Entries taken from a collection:

+++

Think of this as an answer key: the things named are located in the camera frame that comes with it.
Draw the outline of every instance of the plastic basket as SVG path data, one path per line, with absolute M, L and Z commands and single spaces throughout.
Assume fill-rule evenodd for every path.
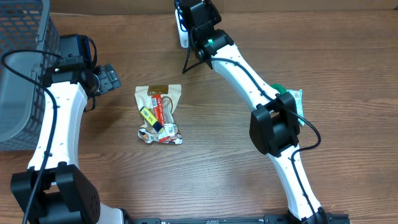
M 0 1 L 0 56 L 37 49 L 60 54 L 60 38 L 49 0 Z M 40 82 L 56 57 L 32 52 L 10 55 L 13 69 Z M 0 67 L 0 150 L 35 149 L 45 107 L 44 91 Z

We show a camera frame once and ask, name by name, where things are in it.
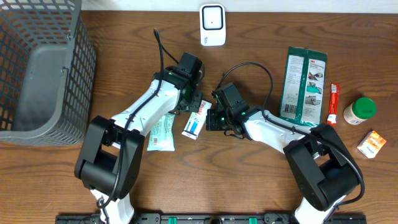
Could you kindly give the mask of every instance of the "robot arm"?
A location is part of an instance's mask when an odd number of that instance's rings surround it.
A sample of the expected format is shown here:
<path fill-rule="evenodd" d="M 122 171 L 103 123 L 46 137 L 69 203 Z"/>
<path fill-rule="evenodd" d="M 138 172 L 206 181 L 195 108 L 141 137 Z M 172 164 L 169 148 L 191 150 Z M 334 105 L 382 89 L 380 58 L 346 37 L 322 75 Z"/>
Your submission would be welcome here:
<path fill-rule="evenodd" d="M 167 67 L 163 75 L 155 73 L 149 89 L 128 109 L 111 119 L 97 116 L 91 121 L 75 166 L 75 177 L 81 179 L 97 200 L 106 201 L 113 191 L 119 157 L 103 150 L 102 145 L 120 149 L 126 121 L 133 111 L 142 107 L 127 126 L 119 184 L 112 201 L 101 210 L 101 220 L 105 223 L 122 224 L 131 220 L 134 209 L 129 192 L 139 173 L 145 136 L 156 122 L 174 109 L 198 112 L 203 93 L 195 88 L 204 76 L 201 66 L 196 56 L 184 53 L 177 67 Z M 142 106 L 157 89 L 161 77 L 159 91 Z"/>
<path fill-rule="evenodd" d="M 311 128 L 299 126 L 273 116 L 262 108 L 250 108 L 233 83 L 213 92 L 217 108 L 208 110 L 206 130 L 233 131 L 237 138 L 263 142 L 284 153 L 296 183 L 304 196 L 295 217 L 302 224 L 322 224 L 334 212 L 334 206 L 359 185 L 355 171 L 359 167 L 345 148 L 336 131 L 327 124 Z M 286 127 L 295 127 L 295 133 Z M 309 134 L 327 139 L 339 147 L 343 156 L 320 144 Z M 329 155 L 330 160 L 318 167 L 314 159 Z"/>

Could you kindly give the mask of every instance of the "toothpaste tube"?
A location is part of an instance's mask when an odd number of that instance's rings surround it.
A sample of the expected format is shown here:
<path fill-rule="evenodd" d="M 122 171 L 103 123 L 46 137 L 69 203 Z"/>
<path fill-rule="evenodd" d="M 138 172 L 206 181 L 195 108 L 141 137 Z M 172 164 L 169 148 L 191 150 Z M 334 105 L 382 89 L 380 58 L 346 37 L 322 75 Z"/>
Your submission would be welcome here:
<path fill-rule="evenodd" d="M 200 103 L 199 111 L 197 113 L 192 113 L 189 117 L 187 125 L 185 125 L 183 135 L 186 137 L 196 140 L 206 122 L 207 110 L 211 108 L 211 103 L 202 100 Z"/>
<path fill-rule="evenodd" d="M 339 92 L 340 92 L 339 84 L 332 83 L 331 84 L 331 93 L 330 93 L 330 102 L 329 102 L 329 115 L 328 115 L 328 120 L 327 120 L 328 124 L 330 124 L 332 126 L 336 126 Z"/>

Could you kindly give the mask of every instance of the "white jar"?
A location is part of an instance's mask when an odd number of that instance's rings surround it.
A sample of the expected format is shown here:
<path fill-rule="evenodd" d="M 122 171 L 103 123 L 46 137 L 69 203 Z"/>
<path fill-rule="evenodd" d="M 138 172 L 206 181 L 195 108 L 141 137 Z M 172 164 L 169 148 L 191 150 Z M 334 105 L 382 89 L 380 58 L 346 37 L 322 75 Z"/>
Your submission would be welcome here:
<path fill-rule="evenodd" d="M 377 106 L 375 102 L 368 97 L 361 97 L 347 106 L 343 112 L 343 116 L 349 124 L 358 125 L 373 117 L 376 112 Z"/>
<path fill-rule="evenodd" d="M 357 116 L 355 116 L 353 112 L 353 104 L 350 104 L 349 106 L 346 107 L 346 109 L 343 112 L 344 119 L 352 125 L 358 125 L 361 124 L 363 121 L 366 121 L 366 119 L 361 119 Z"/>

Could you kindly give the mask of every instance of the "wire mesh basket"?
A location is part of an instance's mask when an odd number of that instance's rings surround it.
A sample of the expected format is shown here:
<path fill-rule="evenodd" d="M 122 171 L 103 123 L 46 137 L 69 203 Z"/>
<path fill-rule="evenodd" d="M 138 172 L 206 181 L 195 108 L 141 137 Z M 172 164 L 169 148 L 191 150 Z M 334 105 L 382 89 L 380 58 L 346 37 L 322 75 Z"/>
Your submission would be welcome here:
<path fill-rule="evenodd" d="M 83 140 L 96 53 L 80 0 L 0 0 L 0 141 Z"/>

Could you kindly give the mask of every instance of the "orange and white box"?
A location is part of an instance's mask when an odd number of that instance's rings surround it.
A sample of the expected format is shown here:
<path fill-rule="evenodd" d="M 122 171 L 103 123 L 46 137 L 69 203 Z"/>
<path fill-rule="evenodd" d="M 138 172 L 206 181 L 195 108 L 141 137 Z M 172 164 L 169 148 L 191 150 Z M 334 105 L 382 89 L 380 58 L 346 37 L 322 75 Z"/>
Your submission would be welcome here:
<path fill-rule="evenodd" d="M 375 158 L 376 154 L 380 151 L 381 147 L 387 141 L 382 138 L 377 132 L 371 131 L 357 146 L 357 148 L 365 154 L 368 158 Z"/>

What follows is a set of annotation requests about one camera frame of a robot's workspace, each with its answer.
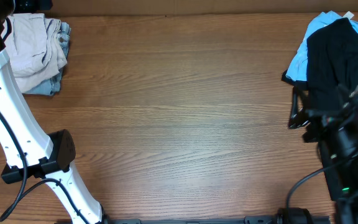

+++

TASK INSTRUCTIONS:
Check each line of the data for "Could". Copy the lines where it turns up.

WRITTEN RESPONSE:
Could you kindly give the mask of every instance of the "robot arm"?
Could you kindly give the mask of every instance of the "toothpaste tube"?
Could you kindly give the mask of every instance of the "white jar"?
Could you kindly give the mask of every instance of the "wire mesh basket"?
Could you kindly give the mask of every instance of the "orange and white box"?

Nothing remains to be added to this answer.